III. Analysis of Environmental Impact

    The Agency has determined under 21 CFR 25.34(b) that this action is 
of a type that does not individually or cumulatively have a significant 
effect on the human environment. Therefore, neither an environmental 
assessment nor an environmental impact statement is required.

IV. Paperwork Reduction Act of 1995

    This final order establishes special controls that refer to 
previously approved collections of information found in other FDA 
regulations and guidance. These collections of information are subject 
to review by the Office of Management and Budget (OMB) under the 
Paperwork Reduction Act of 1995 (44 U.S.C. 3501-3520). The collections 
of information in the guidance document ``De Novo Classification 
Process (Evaluation of Automatic Class III Designation)'' have been 
approved under OMB control number 0910-0844; the collections of 
information in 21 CFR part 820, regarding quality system regulation, 
have been approved under OMB control number 0910-0073; the collections 
of information in 21 CFR part 814, subparts A through E, regarding

[[Page 57612]]

premarket approval, have been approved under OMB control number 0910-
0231; the collections of information in part 807, subpart E, regarding 
premarket notification submissions, have been approved under OMB 
control number 0910-0120; and the collections of information in 21 CFR 
part 801, regarding labeling, have been approved under OMB control 
number 0910-0485.

List of Subjects in 21 CFR Part 874

    Medical devices.

    Therefore, under the Federal Food, Drug, and Cosmetic Act and under 
authority delegated to the Commissioner of Food and Drugs, 21 CFR part 
874 is amended as follows:

PART 874--EAR, NOSE, AND THROAT DEVICES

0
1. The authority citation for part 874 continues to read as follows:

    Authority:  21 U.S.C. 351, 360, 360c, 360e, 360j, 360l, 371.


0
2. Add Sec.  874.3325 to subpart D to read as follows:


Sec.  874.3325   Self-fitting air-conduction hearing aid.

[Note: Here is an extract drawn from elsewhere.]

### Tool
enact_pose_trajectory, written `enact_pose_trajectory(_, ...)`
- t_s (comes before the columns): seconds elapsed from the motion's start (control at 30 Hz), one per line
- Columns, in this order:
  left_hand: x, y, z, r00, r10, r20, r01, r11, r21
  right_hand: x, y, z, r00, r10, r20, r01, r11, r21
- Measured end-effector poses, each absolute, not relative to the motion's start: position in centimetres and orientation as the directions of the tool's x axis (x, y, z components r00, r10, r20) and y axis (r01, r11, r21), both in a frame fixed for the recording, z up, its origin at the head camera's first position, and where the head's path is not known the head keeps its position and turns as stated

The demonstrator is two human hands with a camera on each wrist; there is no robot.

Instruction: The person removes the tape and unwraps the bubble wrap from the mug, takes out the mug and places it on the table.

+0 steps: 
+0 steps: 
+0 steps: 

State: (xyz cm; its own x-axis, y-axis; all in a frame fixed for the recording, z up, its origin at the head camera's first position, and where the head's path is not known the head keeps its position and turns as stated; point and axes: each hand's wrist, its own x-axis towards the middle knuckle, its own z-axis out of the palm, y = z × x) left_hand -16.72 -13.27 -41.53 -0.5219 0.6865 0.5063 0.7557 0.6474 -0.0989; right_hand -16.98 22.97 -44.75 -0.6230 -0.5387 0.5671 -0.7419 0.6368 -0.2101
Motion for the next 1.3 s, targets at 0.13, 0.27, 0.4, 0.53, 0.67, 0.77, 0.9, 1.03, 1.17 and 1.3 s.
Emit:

    (a) Identification. A self-fitting air-conduction hearing aid is a 
wearable sound amplifying device that is intended to compensate for 
impaired hearing and incorporates technology, including software, that 
allows users to program their hearing aids. This technology integrates 
user input with a self-fitting strategy and enables users to 
independently derive and customize their hearing aid fitting and 
settings.
    (b) Classification. Class II (special controls). The special 
controls for this device are:
    (1) Clinical data must evaluate the effectiveness of the self-
fitting strategy.
    (2) Electroacoustic parameters, including maximum output limits, 
distortion levels, self-generated noise levels, latency, and frequency 
response, must be specified and tested.
    (3) Performance data must demonstrate the electromagnetic 
compatibility (EMC), electrical safety, and thermal safety of the 
device.
    (4) Software verification, validation, and hazard analysis must be 
performed.
    (5) If the device incorporates wireless technology:
    (i) Performance testing must validate safety of exposure to non-
ionizing radiation;
    (ii) Performance data must validate wireless technology functions; 
and
    (iii) Labeling must specify instructions, warnings, and information 
relating to wireless technology and human exposure to non-ionizing 
radiation.
    (6) Usability testing must demonstrate that users can correctly use 
the device as intended under anticipated conditions of use.
    (7) Patient labeling must include the following:
    (i) Information on how a patient can self-identify as a candidate 
for the device;
    (ii) Information about when to seek professional help;
    (iii) A warning about using hearing protection in loud 
environments;
    (iv) A warning about staying alert to sounds around the user of the 
device;
    (v) Technical information about the device, including information 
about EMC; and
    (vi) Information on how to correctly use and maintain the device.

    Dated: October 23, 2019.
Lowell J. Schiller,
Principal Associate Commissioner for Policy.